Adversarial Audio Synthesis

With the rise of GANs and the possibilities they offer, the question of whether or not they are capable of being successfully applied to the field of audio synthesis has arisen. GANs have brought about a revolution in the field of computer vision for a variety of applications, including the generation of images and the enhancement of picture resolution (image super resolution). Research in the fascinating topic of audio synthesis, which has numerous useful applications in the field of natural language processing, is an area that has attracted a lot of attention recently. The operation of GANs on image-like representations of audio, such as spectrograms, would be a simplistic approach to the problem of applying GANs to audio. Nevertheless, because spectrograms are not capable of being inverted, using this method results in lossy estimations, which makes it impossible to listen to the data.

Autoregressive models, as opposed to GANs, such as WaveNet and SampleRNN operate on raw audio to produce high quality output; nevertheless, this process is however slow because the output audio samples have to be fed back into the model. GANs are an alternative to autoregressive models. In the paper [1] written by Christian Donahue, the authors present two distinct methods/strategies for using GANs to generate one-second chunks of audio. These strategies are as follows: - SpecGAN - WaveGAN

Both these approaches use the DCGAN architecture for the purpose of audio synthesis. Their experiments showed that both WaveGAN and SpecGAN can generate spoken digits that are intelligible to humans.

SpecGAN, A Frequency Domain Audio Generation Model

SpecGAN is the frequency domain audio generation model. It uses spectrograms as audio representations for image generation and can be approximately inverted.

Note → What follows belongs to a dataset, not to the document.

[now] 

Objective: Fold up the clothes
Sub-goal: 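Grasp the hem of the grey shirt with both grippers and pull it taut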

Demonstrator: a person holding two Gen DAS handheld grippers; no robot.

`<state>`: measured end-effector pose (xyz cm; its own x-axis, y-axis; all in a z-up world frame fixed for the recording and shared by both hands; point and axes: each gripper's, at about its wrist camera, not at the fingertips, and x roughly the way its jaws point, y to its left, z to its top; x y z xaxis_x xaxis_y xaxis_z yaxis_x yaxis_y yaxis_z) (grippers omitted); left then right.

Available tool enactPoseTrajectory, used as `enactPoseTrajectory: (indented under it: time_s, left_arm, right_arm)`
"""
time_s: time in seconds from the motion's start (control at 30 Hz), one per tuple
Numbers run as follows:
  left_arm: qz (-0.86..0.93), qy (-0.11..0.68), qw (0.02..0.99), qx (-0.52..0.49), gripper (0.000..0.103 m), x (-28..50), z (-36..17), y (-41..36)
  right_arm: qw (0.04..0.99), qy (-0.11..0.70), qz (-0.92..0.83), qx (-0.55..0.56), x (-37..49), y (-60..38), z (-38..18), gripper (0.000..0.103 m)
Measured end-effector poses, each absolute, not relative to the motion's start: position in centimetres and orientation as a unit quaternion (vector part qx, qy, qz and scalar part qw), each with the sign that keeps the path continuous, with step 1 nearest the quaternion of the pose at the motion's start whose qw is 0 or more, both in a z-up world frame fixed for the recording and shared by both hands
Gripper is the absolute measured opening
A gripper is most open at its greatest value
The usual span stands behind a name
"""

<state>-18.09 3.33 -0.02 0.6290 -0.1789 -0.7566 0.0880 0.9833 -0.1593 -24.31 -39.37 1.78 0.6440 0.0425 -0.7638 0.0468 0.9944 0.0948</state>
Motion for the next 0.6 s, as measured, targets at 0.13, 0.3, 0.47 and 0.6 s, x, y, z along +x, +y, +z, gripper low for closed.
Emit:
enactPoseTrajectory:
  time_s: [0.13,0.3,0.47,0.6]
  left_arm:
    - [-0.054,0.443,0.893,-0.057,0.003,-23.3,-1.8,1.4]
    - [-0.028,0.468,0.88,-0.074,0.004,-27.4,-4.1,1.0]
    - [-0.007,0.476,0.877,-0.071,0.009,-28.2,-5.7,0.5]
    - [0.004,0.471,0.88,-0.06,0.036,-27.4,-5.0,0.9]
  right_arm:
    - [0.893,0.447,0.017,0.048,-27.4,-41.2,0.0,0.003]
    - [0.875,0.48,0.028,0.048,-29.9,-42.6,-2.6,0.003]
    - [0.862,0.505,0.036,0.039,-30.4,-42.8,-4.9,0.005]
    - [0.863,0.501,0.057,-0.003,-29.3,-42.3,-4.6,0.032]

The spectrograms are of size of 128x128 which yields 16384 samples.In order to process the audio into suitable spectrogram, the audio preprocessing pipeline is given as:

STFT of the audio with a window size of 16ms and a hop length of 8 ms and mel channels of 128.
Magnitude of the resultant spectra
Scaling amplitude values logarithmically to better align with human perception
Normalizing each frequency bin to have zero mean and unit variance

Evaluation and Results

The authors use the inception score and nearest neighbor comparisons for quantitative evaluation and human judgment for qualitative evaluation when assessing the quality of the models. The phase shuffle, which was presented in this paper, was thought to be a valuable addition to the WaveGAN model, whereas in SpecGAN it did not achieve very significant results. SpecGAN had a better performance than WaveGAN when it came to quantitative measures, but WaveGAN was the better choice when it came to qualitative measures.